少女が激突した城壁はクレーターのように放射状に広がり、アウラの蹴りのすさまじさを物語っていた。
「ぐっ……がっ……はっう」
大きく吹き飛ばされた少女は城壁に激突しそのまま立ち上がることさえできなく地に伏せている。
「時間切れだな?」
アウラは少女を蹴り飛ばした脚を降ろし、ゆっくりと少女の下へと歩む。
「がっ……ぐっ、はぅ……うう……」
口から大量の血を吐き出し、左腕は痛みを押させるように腹部に当てられている。瞳は涙で溢れ、顔は汗と苦痛で占められている。
「さあ、立て。城に戻るぞ。」
アウラは腕を掴み強引に立ち上がらせるが、自力で立つことができない少女はアウラの支えがないと再び地面に伏せてしまった。
「あう……がはっ……ごほっ、うぐぅ……」
少女は息を吸い込むたびに、むせかえり吐血し、大地を赤く染め上げていく。
「肺をやってしまったか? まったく、魔王でなければこんなに貧弱で華奢な身体なのか……父上……なぜこの娘なのですか?」
アウラの何度も沸き上がる疑問に答える父はいない。
「マイラ、この者を立たせろ」
アウラは少女と同じく地に伏せている精霊に命ずる。しかし、マイラはピクりとも動かずに地に伏せたままだ。
「……魔力を使い果たしたか……主になるであろう者が、死にかけているのに気絶とはな……いいご身分なことだ」
マイラを一瞥するとアウラはイノシシ型の魔物を数体召還し、少女とマイラを城の魔王の間に運ぶように命じて踵を返した。
「待て……父上の間ではなく、まずは最上階にある『世界樹の涙』をそいつに飲ませろ」
振り向かずに訂正、再命令するとアウラは太陽が輝く天を仰ぐ。イノシシの魔物はひとつうなずくと城の中へと消えていった。
「ふぅ……まったく。次期魔王にも困ったものだ……」
アウラは青く澄んだ空を見上げてそう呟いた。その声の感情から今後もあの少女が『帰りたい』などと戯言を言うのか思うと気が重い。
「ん?」
天を仰いだ先には骨だけで飛ぶ小鳥サイズの魔物『骨鳥』がアウラに向かって滑空飛行して高度を降ろしていた。
「どうした?」
鳥骨はアウラの肩に留まり、首を伸ばしアウラの耳へとくちばしを持って行き、アウラも耳を骨鳥に近づける。
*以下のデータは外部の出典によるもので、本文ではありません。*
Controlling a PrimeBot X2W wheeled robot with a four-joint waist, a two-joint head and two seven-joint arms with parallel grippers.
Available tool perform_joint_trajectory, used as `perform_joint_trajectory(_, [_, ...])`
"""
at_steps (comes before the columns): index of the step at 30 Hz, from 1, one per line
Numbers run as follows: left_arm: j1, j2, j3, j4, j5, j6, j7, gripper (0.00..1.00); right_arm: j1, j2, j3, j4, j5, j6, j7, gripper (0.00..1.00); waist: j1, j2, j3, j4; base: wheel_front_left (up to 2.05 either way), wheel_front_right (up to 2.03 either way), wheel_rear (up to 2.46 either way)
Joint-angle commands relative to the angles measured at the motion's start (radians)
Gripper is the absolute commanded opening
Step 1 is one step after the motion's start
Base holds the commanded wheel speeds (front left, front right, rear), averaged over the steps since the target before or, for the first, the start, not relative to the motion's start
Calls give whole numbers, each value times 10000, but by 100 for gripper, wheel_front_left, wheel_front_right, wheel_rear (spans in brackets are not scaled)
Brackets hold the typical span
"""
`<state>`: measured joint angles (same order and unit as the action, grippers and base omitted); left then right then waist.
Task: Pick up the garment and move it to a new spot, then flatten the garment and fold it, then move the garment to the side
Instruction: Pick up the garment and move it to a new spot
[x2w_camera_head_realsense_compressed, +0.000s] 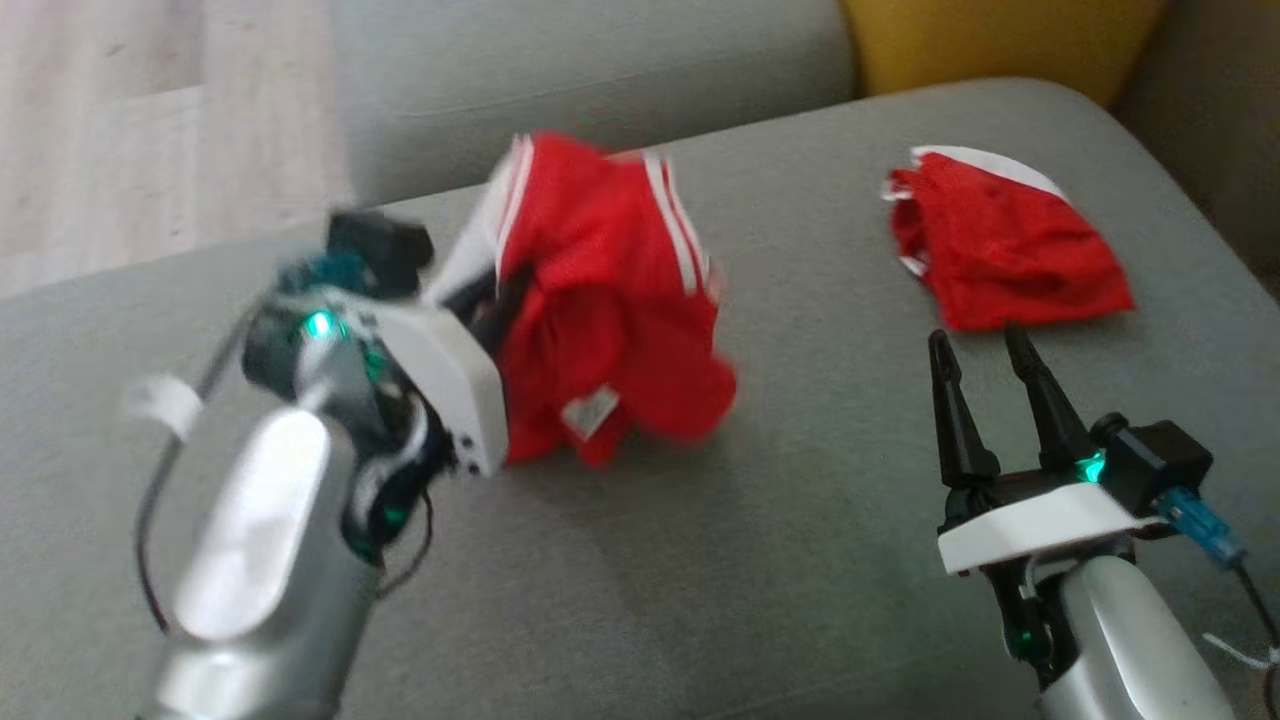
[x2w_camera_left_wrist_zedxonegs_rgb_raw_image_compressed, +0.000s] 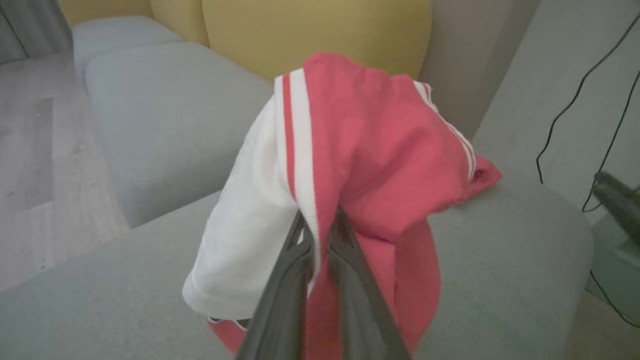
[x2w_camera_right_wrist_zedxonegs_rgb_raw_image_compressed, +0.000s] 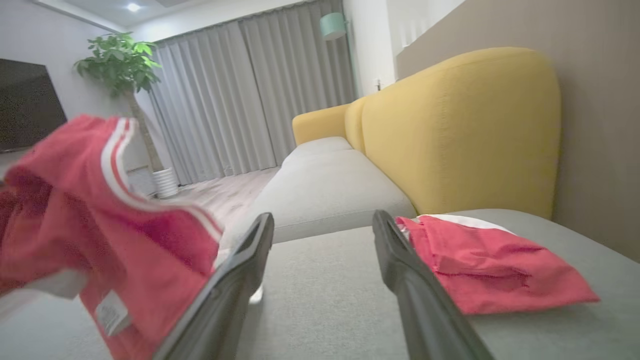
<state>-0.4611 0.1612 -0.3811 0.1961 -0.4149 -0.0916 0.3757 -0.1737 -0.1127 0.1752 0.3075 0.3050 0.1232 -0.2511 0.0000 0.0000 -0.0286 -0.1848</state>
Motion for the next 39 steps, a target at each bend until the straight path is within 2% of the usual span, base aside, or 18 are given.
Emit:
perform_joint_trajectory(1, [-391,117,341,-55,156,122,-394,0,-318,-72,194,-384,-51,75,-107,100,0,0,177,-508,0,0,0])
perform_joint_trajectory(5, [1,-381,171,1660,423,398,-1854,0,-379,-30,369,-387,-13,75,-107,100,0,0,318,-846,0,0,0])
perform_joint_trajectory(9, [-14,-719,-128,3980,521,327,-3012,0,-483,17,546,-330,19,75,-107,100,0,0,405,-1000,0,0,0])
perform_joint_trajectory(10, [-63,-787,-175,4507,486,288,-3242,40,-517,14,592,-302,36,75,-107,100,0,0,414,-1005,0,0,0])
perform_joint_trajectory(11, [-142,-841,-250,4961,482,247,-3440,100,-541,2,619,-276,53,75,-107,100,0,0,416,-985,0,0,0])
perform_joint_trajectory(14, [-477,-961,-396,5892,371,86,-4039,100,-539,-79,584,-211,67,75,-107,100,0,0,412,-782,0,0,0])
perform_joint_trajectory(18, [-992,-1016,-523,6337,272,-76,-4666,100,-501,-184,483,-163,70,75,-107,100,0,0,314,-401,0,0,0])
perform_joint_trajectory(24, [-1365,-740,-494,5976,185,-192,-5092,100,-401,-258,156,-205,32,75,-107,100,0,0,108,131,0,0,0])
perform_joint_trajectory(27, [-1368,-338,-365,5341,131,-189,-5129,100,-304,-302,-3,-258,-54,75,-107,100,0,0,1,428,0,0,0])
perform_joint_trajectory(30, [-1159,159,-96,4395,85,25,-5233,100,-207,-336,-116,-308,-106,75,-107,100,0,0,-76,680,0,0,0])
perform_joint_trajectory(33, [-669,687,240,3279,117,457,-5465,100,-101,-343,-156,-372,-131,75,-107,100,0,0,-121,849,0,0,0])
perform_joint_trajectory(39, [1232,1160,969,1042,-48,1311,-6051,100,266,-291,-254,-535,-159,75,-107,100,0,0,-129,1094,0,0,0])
「そうか……勇者は逃げたか……深い追いをするなと皆に伝えろ。どうせ行き先は目と鼻の先だ」
骨鳥はアウラの命だけを聞くと、骨組だけの羽根を大きく振るわせ、空へと飛び去っていった。
「心を突き刺すくらい不快な空だな』
アウラは青く澄み切った空を見上げて皮肉混じりに声を漏らした。
第五話 その願いは、届かない 完
こんばんは、間宮冬弥です。
まずは、小説を最後まで読んで頂きましてありがとうございます。
第五話の完成が遅くなり申し訳ございません。なるべく早く更新できるようにしたいのですが、なにぶん忙しく難しい状況です。ご了承ください。
第六話もまだ執筆したばかりです。完成までお待ちください。
それでは、短いですがこれで失礼します。